Among his other "crimes," according to the CP, O'Reilly had criticized Canada's liberal press, such as the Toronto-based newspaper The Globe and Mail.

"Hey, you pinheads up there, I may be pompous, but at least I'm honest," the CP quoted O'Reilly, citing a New York Times story.

As NewsMax.com reported, "Despite such incredible and outrageous examples of free speech and a free press not seen in modern Canada, CRTC said it found 'there is substantial demand in Canada for Fox News.'"

The CP reported that the agency claimed that 531 Canadians had filed statements in support of the network airing, while a mere 82 opposed such a move.

Writing in NewsMax.com earlier this year (Fox News Enters the Canadian Media Henhouse), Rachel Marsden, a public affairs and communications strategist, columnist and talk show host who has worked in politics and media in the United States and Canada, gave these examples of the way Canada's leftist Canadian Broadcasting Corp. (CBC) portrays the U.S.:

  • CBC aired a rabidly anti-Bush documentary entitled "The World According to Bush" – not once but three times – during the 2004 presidential election campaign. It was described as "a two-hour documentary about the inner-workings of the Bush administration [which] will alarm even the most hardened Washington-watchers. Fans and critics of the acclaimed Fahrenheit 9/11 will want to see this thoughtful and damning investigation of the U.S. administration. Who are the Bushes? Apparently, they're the 'quiet dynasty' of modern America – but in reality, their 'dynasty' is one of inconceivable family secrets, painstakingly concealed."
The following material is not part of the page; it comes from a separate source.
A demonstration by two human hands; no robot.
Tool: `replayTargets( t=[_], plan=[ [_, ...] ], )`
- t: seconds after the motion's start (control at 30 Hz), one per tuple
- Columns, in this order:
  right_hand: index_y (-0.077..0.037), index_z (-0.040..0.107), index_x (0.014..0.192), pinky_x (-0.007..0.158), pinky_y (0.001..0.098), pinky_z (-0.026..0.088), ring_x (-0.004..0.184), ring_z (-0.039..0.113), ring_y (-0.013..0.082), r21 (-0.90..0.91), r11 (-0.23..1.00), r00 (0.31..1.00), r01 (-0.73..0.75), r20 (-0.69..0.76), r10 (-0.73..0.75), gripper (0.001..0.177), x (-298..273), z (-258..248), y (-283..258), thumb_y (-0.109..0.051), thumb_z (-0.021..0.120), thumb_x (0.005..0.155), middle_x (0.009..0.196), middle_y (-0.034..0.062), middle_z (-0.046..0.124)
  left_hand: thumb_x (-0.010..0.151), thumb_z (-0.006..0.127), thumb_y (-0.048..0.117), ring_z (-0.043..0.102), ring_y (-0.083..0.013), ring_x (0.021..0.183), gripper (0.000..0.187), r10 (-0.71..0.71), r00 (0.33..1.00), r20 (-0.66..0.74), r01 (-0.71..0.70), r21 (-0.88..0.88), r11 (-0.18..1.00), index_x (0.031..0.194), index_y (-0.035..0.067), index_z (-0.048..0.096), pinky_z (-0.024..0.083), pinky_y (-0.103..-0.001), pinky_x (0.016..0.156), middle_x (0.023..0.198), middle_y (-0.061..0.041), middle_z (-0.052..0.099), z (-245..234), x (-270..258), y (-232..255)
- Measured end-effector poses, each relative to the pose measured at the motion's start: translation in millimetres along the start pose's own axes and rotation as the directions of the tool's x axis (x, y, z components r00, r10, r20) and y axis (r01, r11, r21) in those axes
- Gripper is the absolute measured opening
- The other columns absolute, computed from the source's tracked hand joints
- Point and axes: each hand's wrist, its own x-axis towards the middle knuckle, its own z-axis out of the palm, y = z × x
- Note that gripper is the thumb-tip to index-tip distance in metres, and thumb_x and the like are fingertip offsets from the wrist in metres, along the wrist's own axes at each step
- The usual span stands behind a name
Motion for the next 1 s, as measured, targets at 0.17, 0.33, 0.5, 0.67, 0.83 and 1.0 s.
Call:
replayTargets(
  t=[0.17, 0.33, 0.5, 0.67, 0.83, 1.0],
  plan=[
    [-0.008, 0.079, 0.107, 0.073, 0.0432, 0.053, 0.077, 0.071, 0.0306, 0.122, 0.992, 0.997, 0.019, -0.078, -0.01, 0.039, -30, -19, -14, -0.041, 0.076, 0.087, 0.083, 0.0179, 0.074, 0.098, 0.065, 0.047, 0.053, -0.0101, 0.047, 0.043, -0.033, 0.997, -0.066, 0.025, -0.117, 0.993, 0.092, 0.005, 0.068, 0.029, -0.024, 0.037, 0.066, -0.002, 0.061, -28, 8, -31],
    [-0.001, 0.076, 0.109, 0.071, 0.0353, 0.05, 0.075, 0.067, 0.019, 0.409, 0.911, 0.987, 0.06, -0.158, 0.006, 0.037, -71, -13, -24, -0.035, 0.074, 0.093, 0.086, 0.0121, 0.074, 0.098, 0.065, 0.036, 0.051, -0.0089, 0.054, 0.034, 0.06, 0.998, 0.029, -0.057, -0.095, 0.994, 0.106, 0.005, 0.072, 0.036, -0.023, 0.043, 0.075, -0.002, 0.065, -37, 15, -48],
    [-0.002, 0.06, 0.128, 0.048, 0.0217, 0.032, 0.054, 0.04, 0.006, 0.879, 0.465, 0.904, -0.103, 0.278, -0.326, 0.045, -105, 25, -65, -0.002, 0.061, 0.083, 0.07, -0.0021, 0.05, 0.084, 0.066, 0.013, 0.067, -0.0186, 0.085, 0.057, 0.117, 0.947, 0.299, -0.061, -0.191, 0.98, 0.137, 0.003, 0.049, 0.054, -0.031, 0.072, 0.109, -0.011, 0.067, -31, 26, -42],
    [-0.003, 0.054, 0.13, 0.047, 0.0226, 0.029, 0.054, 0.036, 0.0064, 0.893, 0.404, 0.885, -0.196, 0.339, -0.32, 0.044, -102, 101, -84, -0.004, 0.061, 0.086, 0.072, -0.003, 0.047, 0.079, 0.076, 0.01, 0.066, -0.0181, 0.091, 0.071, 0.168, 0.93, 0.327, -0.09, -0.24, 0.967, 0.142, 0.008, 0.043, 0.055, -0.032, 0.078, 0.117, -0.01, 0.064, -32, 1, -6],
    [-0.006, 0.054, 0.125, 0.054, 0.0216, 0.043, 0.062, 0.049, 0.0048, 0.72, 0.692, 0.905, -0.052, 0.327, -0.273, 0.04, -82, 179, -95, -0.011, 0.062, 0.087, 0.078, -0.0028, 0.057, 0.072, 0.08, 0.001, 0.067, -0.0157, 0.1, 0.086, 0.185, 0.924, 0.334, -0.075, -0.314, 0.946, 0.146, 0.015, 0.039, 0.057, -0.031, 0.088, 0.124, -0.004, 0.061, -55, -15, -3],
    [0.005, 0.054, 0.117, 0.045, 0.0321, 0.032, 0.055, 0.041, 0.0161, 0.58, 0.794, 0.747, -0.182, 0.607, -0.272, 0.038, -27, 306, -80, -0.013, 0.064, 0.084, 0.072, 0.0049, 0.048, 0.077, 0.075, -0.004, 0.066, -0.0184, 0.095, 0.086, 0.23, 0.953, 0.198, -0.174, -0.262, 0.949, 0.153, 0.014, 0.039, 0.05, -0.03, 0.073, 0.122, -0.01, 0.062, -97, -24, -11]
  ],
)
  • Another program also broadcast by the CBC right before the election was "The Unauthorized Biography of Dick Cheney." The CBC Web site stated: "Cheney's remarkable life story involves the relentless accumulation of power in every form. ... [The CBC] will show how he accomplished this, what it involved in terms of costs for others and what history's judgement [sic] could be."

  • Finally, the CBC commissioned and aired a documentary titled "Stupidity," in which the message is that George W. Bush is officially a moron because, according to the press release issued by the producer, "a group of Canadian stupidity experts" says so.

    "The CBC is freaking out with the arrival of Fox," Marsden wrote, adding that they were "frantically working on a documentary about the Fox News Canadian invasion, in which they will tell Canadians what to think. Given that Fox News is now in direct competition with the CBC for whatever remnants of an audience the CBC has left, this has about as much credibility as Ford doing a documentary about General Motors, telling you that GM cars suck."

    The true state of U.S./Canadian relations was revealed when former Canadian Prime Minister Jean Chretien – the man O'Reilly called a "bum" - refused to send Canadian troops to Iraq, and polls showed that as of last December more than 80 percent of Canadians still support that decision.

    And when President Bush made his first official visit to Canada last December, The Associated Press reported that he went out of his way to thank Canada for what it did on the day after 9/11, when some 33,000 passengers on airplanes bound for U.S. airports were diverted to Canadian provinces, including Nova Scotia.

    According to the AP, President Bush offered a belated thank-you and used the moment to seek a fresh start with Canadians.

    "For days after Sept. 11, Canadians came to the aid of men and women and children who were worried and confused and had nowhere to sleep," the president said. "You opened your homes and your churches to strangers, you brought food, you set up clinics, you arranged for calls to their loved ones, and you asked for nothing in return."

    "Thank you for your kindness to America in an hour of need."

    Just outside, a couple hundred protesters chanted anti-Bush slogans and held signs that read "PM [Prime Minister] don't make deals with the devil," "Terrorists go home" and "Tanks for nothing."

    Inside, Bush's audience sat mostly in silence as he called on Canadians and other allies to join him in "great goals," each of them relating to terrorism and each long ingrained in Bush policy.

    Canada's idea of observing President Roosevelt's Good Neighbor policy.